Dans mon souvenir de gamin de 6 ans, grand-mère Jeanne détestait trois personnes : Kerry Fraser, Michel Bergeron et le bonhomme Métivier, lequel rêvait d’acheter sa maison pour la détruire et bâtir un stationnement pour son commerce.
Elle haïssait tellement les deux premiers qu’une fois, à Noël, une de mes tantes lui avait acheté une brique en mousse qu’elle pouvait garrocher à sa guise sur sa télévision chaque fois qu’elle voyait leur visage à l’écran.
Je pense qu’elle haïssait encore plus le bonhomme Métivier, mais dans ce cas-ci, la brique en mousse lui apportait un moins grand effet de bien-être. Pour lui, ça en aurait pris une vraie.
Ce qu’elle détestait du Tigre, c’était de le voir mâcher sa gomme en se promenant derrière le banc des Nordiques. Ou gesticuler en vociférant après les arbitres avec un pied sur la bande.
Du folklore comme il ne s’en fait plus. Malheureusement.
La belle époque
Pour moi, Michel Bergeron, c’est exactement ça. L’une des dernières pages de notre folklore. Un peu comme Louis Bilodeau, de la Soirée canadienne.
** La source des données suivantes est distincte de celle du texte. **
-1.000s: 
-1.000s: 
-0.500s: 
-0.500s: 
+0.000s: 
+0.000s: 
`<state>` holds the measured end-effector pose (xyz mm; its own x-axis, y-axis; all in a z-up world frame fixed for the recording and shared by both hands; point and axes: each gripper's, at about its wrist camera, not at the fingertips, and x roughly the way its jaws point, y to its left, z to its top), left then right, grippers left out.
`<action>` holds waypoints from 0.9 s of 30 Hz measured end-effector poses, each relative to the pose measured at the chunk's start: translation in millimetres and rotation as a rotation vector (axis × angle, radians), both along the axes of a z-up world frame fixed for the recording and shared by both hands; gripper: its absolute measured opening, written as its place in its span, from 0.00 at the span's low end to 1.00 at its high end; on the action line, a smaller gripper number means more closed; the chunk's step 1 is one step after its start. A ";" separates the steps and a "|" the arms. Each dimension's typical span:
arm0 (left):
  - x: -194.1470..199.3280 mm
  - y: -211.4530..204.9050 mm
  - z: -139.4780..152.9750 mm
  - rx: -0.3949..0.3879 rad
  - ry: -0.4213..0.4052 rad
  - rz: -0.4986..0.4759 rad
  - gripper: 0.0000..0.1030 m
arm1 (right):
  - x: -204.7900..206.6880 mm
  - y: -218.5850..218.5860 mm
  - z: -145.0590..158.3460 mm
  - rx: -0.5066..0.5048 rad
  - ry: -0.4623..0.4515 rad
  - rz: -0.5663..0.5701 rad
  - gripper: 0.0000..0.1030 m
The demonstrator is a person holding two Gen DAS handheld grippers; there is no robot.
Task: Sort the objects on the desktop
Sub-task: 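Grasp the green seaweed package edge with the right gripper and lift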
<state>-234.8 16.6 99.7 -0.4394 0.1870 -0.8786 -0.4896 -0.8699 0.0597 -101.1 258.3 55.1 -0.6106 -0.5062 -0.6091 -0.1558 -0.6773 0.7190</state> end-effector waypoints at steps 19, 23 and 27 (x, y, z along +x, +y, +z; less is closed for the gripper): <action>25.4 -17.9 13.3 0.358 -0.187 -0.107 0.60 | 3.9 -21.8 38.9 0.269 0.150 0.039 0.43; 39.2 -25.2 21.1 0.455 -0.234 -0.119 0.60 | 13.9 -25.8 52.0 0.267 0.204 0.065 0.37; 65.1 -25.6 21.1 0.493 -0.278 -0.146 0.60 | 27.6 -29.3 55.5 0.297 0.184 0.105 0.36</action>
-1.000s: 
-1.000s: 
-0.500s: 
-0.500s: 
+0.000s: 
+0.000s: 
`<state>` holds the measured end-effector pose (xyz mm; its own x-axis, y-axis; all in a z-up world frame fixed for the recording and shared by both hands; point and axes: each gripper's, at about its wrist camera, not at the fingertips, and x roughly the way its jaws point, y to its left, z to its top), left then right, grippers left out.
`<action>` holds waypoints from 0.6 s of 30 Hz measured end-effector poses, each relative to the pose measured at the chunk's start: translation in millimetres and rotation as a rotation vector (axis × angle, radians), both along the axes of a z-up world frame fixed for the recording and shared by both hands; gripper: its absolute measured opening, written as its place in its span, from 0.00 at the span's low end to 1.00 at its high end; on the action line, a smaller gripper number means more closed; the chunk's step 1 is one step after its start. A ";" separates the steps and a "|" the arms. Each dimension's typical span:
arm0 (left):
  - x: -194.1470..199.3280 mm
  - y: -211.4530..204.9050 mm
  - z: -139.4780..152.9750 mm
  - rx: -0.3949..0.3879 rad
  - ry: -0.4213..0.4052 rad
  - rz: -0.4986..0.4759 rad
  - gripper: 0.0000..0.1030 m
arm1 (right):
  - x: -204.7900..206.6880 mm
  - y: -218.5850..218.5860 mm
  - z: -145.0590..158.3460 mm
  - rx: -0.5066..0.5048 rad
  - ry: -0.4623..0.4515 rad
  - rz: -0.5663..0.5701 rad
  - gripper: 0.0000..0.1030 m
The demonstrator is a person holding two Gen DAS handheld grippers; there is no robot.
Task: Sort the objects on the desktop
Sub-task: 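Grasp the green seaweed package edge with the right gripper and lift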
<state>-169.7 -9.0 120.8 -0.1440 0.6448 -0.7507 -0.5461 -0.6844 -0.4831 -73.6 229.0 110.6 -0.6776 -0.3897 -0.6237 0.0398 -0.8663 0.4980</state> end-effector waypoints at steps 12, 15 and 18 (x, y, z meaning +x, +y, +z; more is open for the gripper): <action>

Ça rappelle des souvenirs réconfortants.
Après lui, il y a eu Pat Burns. Mais Bergie est l’un des derniers entraîneurs colorés qu’on ait vus passer. Michel Therrien aurait pu s’inscrire dans cette lignée, mais les mœurs de la LNH avaient beaucoup trop changé à son arrivée.
Bergie était derrière le banc des Nordiques lors de la célèbre bagarre du Vendredi saint, l’un des événements les plus marquants de la rivalité Montréal-Québec.
En juin 1987, il a été échangé aux Rangers. Oui, oui ! Un entraîneur échangé. Contre un choix de premier tour et une somme de 75 000 $. On n’avait jamais vu ça avant. On n’a jamais vu ça depuis.
Deux ans plus tard, le Tigre avait été congédié par son directeur général, Phil Esposito, avec deux matchs à jouer dans la saison régulière. Disons que ça n’avait pas changé grand-chose. Les Rangers, avec Esposito derrière le banc, avaient perdu leurs six matchs, subissant, au passage, un balayage contre les Penguins.
C’était une belle époque.
Sa carrière d’entraîneur s’est finie à peu près là. Il y a eu un bref retour avec les Nordiques, pour la saison 1989-1990, avant d’être considéré pour le poste d’entraîneur-chef du Canadien à l’été de 1992.
Sur toutes les ondes
À ce moment-là, il avait déjà amorcé sa carrière dans les médias. CKAC, Radio-Canada, TVA, TQS, RDS et TVA Sports. Il les a tous faits.
Nous voilà plus de 30 ans plus tard, et Bergie est toujours là. Toujours aussi allumé et passionné.
Aujourd’hui, quand il cite Dale Hunter, Peter Stastny et Michel Goulet en exemple lors de ses interventions à JiC ou pendant les entractes, je me dis toujours que ça n'a pas de sens parce que la majorité des téléspectateurs qui le regardent à TVA Sports ne les ont jamais vus jouer.
Puis, soudainement, je me mets à penser à grand-mère Jeanne et ça me rend heureux.